— WHAT IS EXPECTED —
Among the lines below, some may hold the word "give"; state how many do, giving only the number.

----- SUPPLIED RECORDS

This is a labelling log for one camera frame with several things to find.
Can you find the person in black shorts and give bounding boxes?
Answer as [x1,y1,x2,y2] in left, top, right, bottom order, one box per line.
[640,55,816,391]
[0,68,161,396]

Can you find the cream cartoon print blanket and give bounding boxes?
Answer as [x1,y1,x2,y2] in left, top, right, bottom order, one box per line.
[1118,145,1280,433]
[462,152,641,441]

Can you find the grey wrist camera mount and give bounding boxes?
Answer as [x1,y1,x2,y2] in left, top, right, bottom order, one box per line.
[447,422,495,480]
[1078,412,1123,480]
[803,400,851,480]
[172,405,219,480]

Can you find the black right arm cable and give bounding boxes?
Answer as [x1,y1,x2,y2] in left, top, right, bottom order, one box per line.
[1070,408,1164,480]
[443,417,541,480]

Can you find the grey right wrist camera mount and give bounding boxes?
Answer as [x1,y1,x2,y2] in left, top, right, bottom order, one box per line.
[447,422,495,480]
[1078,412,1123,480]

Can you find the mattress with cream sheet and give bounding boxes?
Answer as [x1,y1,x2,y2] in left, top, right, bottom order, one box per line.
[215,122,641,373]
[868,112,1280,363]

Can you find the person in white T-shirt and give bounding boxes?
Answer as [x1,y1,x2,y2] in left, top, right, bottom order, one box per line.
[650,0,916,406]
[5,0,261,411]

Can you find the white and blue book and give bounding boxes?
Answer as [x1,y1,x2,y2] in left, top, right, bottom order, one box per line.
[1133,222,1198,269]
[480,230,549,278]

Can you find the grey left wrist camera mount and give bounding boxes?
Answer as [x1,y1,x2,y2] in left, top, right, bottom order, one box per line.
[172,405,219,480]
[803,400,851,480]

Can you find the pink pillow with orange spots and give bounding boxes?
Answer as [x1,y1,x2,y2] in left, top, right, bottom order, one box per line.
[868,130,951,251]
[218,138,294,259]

----------

— ANSWER BELOW —
10